Forrest also asked Liska to address a point that LJC attorney (and president) Jacob Huebert made during his oral argument. “From the very beginning” of the pandemic, Huebert noted, “people’s ideas about how to treat [COVID-19] and how to prevent it were constantly evolving, and something that was considered appropriate one day might not be considered appropriate the next.” Forrest wondered whether A.B. 2098 allowed for the fact that “we need discussion because what we know today might be improved, might change, because we’ll learn something different tomorrow.”
Liska said A.B. 2098 “leaves a lot of room for a discussion to take place in ways that minimize the potential harm,” because “a lot of speech is left untouched.” Without risking their licenses and livelihoods, she said, doctors could still “publish articles in scientific journals,” “go on talk shows,” “post on their blogs,” and “engage in research studies.”

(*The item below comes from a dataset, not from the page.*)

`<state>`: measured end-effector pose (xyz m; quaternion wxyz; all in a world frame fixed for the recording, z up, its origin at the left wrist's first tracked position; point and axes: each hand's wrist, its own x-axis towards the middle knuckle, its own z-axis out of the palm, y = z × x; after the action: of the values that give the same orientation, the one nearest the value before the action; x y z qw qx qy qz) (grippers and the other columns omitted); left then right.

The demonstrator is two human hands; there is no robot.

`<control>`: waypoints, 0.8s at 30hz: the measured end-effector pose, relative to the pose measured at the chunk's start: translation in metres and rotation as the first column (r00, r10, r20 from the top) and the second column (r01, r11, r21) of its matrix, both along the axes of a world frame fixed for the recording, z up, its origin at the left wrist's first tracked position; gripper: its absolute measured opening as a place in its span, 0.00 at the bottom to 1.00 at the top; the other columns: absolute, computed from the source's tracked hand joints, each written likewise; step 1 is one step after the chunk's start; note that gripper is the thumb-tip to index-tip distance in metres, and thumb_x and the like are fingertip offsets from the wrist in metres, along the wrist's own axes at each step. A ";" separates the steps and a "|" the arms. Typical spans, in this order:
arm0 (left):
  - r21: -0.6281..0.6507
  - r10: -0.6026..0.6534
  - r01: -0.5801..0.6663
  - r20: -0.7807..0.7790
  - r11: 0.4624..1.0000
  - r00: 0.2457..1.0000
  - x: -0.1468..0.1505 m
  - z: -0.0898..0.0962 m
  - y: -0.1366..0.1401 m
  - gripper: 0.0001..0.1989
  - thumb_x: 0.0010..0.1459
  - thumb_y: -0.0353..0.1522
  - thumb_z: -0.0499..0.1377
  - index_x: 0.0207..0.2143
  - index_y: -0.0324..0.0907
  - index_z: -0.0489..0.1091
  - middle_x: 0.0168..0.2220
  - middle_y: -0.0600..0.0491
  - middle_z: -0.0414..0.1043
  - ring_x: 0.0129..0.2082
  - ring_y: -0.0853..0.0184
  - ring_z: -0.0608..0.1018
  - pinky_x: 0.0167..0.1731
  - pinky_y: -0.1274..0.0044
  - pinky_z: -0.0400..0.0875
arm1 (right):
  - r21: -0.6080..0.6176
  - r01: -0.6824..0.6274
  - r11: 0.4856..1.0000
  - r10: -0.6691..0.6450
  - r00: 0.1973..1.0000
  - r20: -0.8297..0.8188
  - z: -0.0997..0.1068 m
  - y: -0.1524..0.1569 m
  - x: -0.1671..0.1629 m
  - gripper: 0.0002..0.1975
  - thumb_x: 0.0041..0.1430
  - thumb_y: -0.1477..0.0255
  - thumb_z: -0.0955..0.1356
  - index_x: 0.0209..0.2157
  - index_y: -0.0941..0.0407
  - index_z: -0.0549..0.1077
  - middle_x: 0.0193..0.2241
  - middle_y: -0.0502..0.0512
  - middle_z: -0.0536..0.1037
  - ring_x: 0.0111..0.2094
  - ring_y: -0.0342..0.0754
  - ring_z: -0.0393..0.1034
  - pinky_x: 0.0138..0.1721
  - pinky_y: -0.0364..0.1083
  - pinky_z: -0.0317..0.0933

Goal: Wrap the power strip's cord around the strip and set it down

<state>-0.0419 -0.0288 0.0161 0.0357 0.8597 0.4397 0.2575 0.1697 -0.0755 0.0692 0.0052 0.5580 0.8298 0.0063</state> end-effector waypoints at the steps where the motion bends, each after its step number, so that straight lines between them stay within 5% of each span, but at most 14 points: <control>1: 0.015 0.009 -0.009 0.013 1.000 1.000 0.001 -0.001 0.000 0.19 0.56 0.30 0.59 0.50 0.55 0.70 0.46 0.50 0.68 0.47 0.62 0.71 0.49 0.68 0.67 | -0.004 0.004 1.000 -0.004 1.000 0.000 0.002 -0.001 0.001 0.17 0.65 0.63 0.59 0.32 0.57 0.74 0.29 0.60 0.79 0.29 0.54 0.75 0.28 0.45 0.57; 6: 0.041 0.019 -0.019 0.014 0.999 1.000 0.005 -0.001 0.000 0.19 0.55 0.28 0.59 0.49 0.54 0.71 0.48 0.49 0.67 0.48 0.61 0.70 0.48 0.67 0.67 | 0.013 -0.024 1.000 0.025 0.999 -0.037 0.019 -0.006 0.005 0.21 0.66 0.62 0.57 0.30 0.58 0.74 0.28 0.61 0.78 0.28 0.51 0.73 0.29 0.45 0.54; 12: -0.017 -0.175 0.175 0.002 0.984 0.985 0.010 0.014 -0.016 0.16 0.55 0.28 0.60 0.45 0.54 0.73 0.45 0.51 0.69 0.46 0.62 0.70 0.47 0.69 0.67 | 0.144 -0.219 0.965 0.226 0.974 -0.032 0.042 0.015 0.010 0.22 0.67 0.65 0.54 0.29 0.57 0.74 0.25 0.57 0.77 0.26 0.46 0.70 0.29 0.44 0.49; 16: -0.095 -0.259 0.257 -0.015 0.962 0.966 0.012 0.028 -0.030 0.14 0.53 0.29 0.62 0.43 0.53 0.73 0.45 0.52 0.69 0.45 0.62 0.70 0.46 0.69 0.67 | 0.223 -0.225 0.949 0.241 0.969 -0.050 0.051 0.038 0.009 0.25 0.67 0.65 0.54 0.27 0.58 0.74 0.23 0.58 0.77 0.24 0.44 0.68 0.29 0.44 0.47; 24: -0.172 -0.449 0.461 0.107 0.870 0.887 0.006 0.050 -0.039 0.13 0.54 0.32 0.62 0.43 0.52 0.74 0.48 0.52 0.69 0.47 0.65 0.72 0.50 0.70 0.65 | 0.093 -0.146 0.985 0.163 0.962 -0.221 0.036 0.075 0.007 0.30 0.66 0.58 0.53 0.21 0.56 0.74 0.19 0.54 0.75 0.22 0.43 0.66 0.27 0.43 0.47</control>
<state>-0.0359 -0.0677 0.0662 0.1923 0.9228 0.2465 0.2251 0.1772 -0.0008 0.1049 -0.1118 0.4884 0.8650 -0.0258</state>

Notably, however, it was public comments like these that offended the legislators who enacted A.B. 2098. They cited “news stories about how there are doctors saying things that are just egregious,” as Liska put it, which they thought showed “things coming up that are concerning” and “potentially harmful.” But according to Liska, the new law did not constrain such statements at all, which would be even more clearly unconstitutional than trying to dictate what doctors say to patients.
Two California affiliates of the American Civil Liberties Union joined the LJC and the NCLA in arguing that A.B. 2098 was gratuitous and unconstitutional. That did not deter the state from defending the law before the 9th Circuit. But legislators reconsidered the wisdom of their speech restrictions less than two months after the oral arguments in that case.

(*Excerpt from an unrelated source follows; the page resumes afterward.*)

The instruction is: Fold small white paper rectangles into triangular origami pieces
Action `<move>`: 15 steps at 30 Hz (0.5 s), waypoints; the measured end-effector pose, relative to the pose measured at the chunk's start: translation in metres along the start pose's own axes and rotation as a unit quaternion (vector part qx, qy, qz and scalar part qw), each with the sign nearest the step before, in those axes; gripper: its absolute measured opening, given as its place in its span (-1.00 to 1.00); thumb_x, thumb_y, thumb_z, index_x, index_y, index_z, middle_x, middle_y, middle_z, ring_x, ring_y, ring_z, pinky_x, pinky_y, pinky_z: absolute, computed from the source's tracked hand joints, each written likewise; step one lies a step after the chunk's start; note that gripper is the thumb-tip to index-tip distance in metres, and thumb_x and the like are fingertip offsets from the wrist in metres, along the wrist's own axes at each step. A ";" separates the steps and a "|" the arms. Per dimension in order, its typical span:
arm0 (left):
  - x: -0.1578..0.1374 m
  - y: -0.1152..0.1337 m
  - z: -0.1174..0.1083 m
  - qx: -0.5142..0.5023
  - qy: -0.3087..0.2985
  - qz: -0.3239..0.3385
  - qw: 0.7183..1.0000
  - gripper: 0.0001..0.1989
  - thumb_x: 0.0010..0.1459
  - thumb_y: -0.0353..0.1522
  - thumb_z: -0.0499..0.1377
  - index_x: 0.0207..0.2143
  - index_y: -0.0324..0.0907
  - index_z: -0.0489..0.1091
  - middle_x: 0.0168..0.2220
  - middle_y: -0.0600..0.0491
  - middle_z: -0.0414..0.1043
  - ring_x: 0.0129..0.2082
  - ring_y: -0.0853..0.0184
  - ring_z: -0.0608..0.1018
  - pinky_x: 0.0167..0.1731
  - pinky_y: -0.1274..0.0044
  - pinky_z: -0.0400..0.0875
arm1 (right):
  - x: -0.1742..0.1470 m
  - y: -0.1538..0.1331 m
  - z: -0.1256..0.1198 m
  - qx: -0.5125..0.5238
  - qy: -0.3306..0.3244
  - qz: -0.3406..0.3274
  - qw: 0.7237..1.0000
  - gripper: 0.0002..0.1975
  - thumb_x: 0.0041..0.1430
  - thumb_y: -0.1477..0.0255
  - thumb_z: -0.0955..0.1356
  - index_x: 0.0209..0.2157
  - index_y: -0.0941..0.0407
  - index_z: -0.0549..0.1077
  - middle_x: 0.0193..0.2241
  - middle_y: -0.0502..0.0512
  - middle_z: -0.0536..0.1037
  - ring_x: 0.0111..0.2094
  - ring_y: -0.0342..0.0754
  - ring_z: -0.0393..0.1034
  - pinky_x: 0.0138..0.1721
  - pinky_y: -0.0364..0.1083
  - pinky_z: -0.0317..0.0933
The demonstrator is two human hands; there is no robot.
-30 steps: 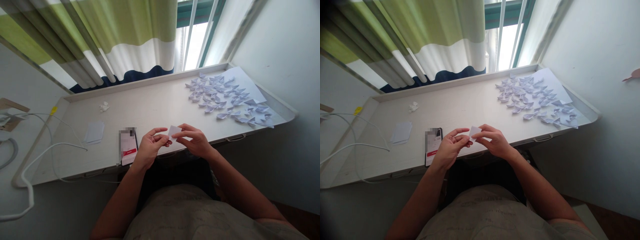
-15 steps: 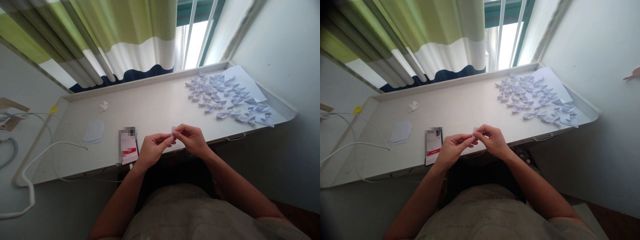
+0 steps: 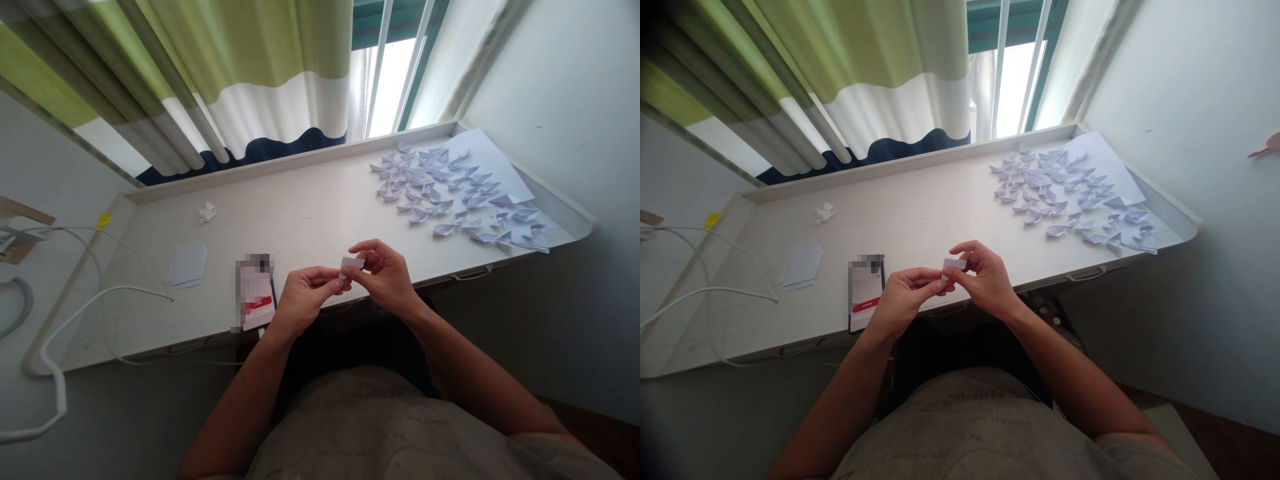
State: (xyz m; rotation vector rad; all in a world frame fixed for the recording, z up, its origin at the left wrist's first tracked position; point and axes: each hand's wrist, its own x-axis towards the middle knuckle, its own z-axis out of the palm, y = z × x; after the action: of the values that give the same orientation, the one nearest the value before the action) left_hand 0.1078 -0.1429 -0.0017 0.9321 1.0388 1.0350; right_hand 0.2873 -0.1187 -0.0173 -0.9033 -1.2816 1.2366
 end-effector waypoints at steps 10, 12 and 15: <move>0.006 -0.004 0.005 -0.040 0.044 0.030 0.998 -0.63 -0.05 -0.17 0.62 -0.31 -0.23 0.70 -0.39 -0.08 0.73 -0.35 0.23 0.76 -0.27 0.48 0.64 | 0.005 0.003 0.002 0.031 0.015 0.074 0.997 -0.47 -0.01 0.11 0.68 -0.12 0.09 0.59 -0.46 -0.06 0.60 -0.42 -0.09 0.53 -0.34 -0.09 0.44; 0.007 -0.005 0.007 -0.061 0.056 0.029 0.996 -0.62 -0.08 -0.18 0.63 -0.31 -0.23 0.70 -0.36 -0.09 0.74 -0.33 0.22 0.77 -0.24 0.47 0.65 | 0.004 0.005 0.006 0.038 0.017 0.091 0.995 -0.54 0.02 0.05 0.65 -0.27 0.11 0.60 -0.45 -0.01 0.62 -0.41 -0.08 0.54 -0.33 -0.07 0.45; 0.007 -0.007 0.011 -0.086 0.058 0.014 0.994 -0.59 -0.13 -0.18 0.65 -0.33 -0.24 0.70 -0.34 -0.10 0.75 -0.31 0.19 0.78 -0.20 0.45 0.67 | 0.000 0.007 0.015 0.037 0.033 0.095 0.994 -0.52 0.09 -0.03 0.60 -0.45 0.11 0.57 -0.48 0.03 0.62 -0.42 -0.06 0.53 -0.35 -0.06 0.46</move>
State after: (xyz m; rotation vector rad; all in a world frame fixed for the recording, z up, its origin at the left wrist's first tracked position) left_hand 0.1207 -0.1391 -0.0074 0.7546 1.0175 1.1938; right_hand 0.2721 -0.1202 -0.0220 -1.0208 -1.1104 1.3816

In February, the month after Shubb enjoined enforcement of A.B. 2098, California legislators began considering S.B. 815, a medical regulation bill that initially said nothing about limits on medical advice regarding COVID-19. Last month, the bill was amended to “repeal” the provision that said “it shall constitute unprofessional conduct” for a physician to “disseminate misinformation or disinformation related to COVID-19.” The legislature approved that version of S.B. 815 on September 14, and Gov. Gavin Newsom signed it into law two weeks later.
When Newsom signed A.B. 2098 last fall, he averred that it was constitutional because it was “narrowly tailored to apply only to those egregious instances in which a licensee is acting with malicious intent or clearly deviating from the required standard of care while interacting directly with a patient under their care.” But as Shubb, Forrest, and Cardone noted, doctors had good reason to worry that the law went much further than Newsom claimed.